Le 11 février dernier, Pékin et Taipei ont entamé un dialogue historique, pour la première fois depuis la fin de la guerre civile, en 1949. Cette année-là, deux millions de Chinois fidèles au nationaliste Chiang Kaï-chek, défait par les hommes de Mao, se sont réfugiés à Taïwan. Depuis, les gouvernements de Pékin et Taipei revendiquent chacun de leur côté, leur pleine autorité sur l’île (juteuse d’un point de vue business), la Chine pensant même à réunifier tout ce petit monde par la force si rien de bougeait. Et les Taïwanais, épris de liberté d’entreprendre et d’expression, sont pas archi confiants. On se croirait dans une partie de Risk …

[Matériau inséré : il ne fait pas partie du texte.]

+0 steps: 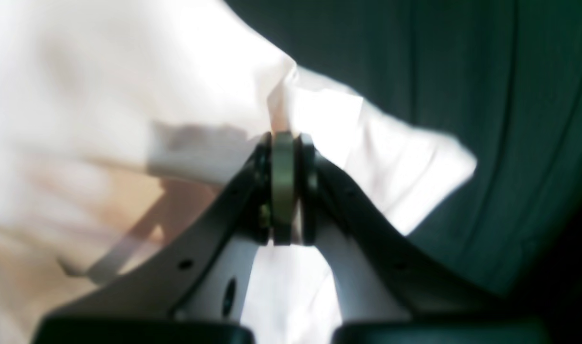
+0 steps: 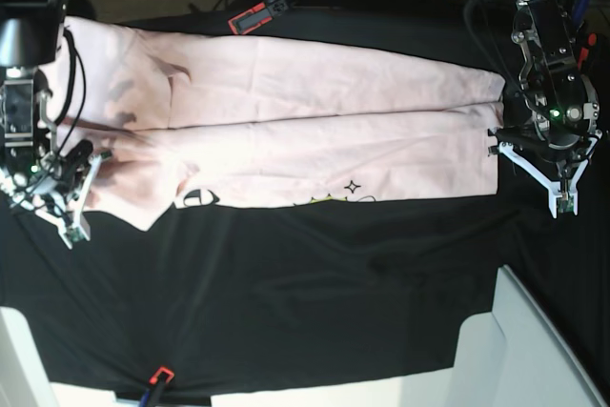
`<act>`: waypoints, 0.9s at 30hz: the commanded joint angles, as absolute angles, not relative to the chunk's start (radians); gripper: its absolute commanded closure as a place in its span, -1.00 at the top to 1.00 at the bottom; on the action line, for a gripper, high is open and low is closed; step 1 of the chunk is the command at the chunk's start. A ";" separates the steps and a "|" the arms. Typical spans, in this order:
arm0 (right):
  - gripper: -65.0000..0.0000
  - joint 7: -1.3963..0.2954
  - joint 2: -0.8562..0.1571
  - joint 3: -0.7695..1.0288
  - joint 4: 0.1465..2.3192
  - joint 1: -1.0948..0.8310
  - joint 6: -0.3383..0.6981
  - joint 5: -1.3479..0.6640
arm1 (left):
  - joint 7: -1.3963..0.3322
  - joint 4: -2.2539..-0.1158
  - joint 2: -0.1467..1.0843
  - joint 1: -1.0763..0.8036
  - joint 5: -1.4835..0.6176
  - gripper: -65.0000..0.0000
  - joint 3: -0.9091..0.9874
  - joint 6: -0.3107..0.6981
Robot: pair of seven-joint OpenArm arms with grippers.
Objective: Fold the T-shirt properly
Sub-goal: 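Grasp the shirt end with the right gripper and tuck it inward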
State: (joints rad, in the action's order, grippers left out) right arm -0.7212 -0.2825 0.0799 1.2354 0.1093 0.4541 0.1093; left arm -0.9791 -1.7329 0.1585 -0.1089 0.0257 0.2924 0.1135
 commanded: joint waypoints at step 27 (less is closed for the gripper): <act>-0.99 -0.846 -0.111 0.074 1.862 -0.417 0.455 0.099 | -0.964 -1.742 0.173 -0.077 0.024 -0.14 0.294 0.111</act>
State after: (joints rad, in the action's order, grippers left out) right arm -0.8604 -0.1070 0.0734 1.8435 -0.4137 0.4553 0.1047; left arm -0.9794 -1.7302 0.1604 -0.0868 0.0196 0.2916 0.1135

Le succès des groupes de musique taïwanaise dans toute l’Asie, est de fait, devenu un enjeu primordial pour Taïpei, qui cherche à conserver son indépendance politique, vis à vis de l’Occident, mais surtout de la Chine, gourmande, qui revendique l’île. Et tout ça, en appliquant la stratégie du softpower, misant sur la culture mainstream, voire l’entertainment, via le cinéma (Ang Lee est le plus connu des réalisateurs taïwanais), récemment la bande dessinée (avec un stand fréquenté au Festival international d’Angoulême) et bien sûr, la musique …

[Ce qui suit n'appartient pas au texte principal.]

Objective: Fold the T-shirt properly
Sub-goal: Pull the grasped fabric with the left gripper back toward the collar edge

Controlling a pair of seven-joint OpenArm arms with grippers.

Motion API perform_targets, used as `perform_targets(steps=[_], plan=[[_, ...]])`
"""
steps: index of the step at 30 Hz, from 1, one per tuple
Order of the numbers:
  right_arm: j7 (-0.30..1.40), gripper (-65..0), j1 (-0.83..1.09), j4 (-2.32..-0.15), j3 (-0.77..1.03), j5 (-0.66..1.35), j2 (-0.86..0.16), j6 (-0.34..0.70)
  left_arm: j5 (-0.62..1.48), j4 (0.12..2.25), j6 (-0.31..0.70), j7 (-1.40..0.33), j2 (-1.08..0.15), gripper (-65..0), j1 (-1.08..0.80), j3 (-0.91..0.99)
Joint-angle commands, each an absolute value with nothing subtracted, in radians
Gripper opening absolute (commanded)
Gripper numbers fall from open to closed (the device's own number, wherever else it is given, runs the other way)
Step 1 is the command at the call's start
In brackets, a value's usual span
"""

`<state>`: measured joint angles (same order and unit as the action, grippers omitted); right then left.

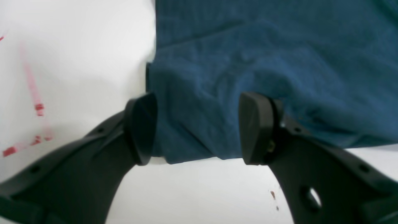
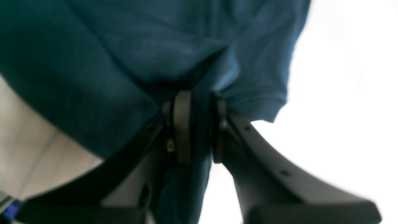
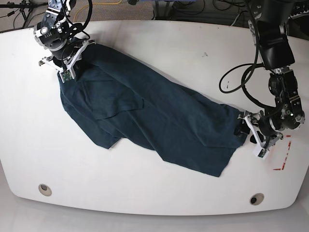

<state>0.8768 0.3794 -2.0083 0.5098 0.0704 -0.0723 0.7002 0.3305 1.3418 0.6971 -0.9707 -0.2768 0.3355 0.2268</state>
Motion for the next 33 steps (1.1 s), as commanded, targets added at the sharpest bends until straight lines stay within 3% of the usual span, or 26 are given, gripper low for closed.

Me voilà dans le quartier des ambassades à Paris. Celle de Taïwan n’existe pas. C’est un bureau de représentation, nuance. Les relations diplomatiques entre la France et Taïwan n’existent officiellement pas. C’est ce que m’explique malicieusement son Excellence Michel Ching-long Lu, représentant de l’île asiatique dans l’Hexagone depuis quelques années : « Il ne faudrait pas que Paris froisse le partenaire chinois ». Selon lui, que le T-Rock (T pour « Taïwanese », comme la J-Pop du Japon ou la K-Pop de la Corée, qui trouve des adeptes dans le monde entier) s’exporte dans all around the world est une question de « survie pour Taïwan, 66 fois plus petit que la Chine ». Une façon d’exister aux yeux du monde. Il s’enthousiasme en me rappelant, chiffres de ventes à l’appui, que ses camarades de MayDay sont très très populaires en Chine populaire, justement : « Mayday est en train de changer la Chine continentale. Nous devons profiter du succès de ce groupe consolider nos relations commerciales et diplomatiques avec la Chine continentale ». Attention, officiellement, MayDay n’a pas de mission précise de la part du Gouvernement, ils sont apolitiques. Ils font de la musique optimiste, c’est tout, et tant mieux si elle permet d’adoucir les mœurs chinois. Sans que je leur demande, le leader des MayDay m’avait lancé cette phrase, droit dans les yeux : « Les Beatles ont changé le monde, pas seulement la musique, mais ils ont introduit du positif dans l'humanité. On fait de la musique pour calmer les gens, pas pour conquérir le monde comme Napoléon ». Un groupe de 5 chanteurs pacifistes qui contribuerait à repousser les ambitions géopolitiques d’un conquérant dragon, en séduisant ses armées, ça pourrait le faire, non ? Je parie sur Ang Lee pour tourner le film, et sur MayDay, pour la bande originale.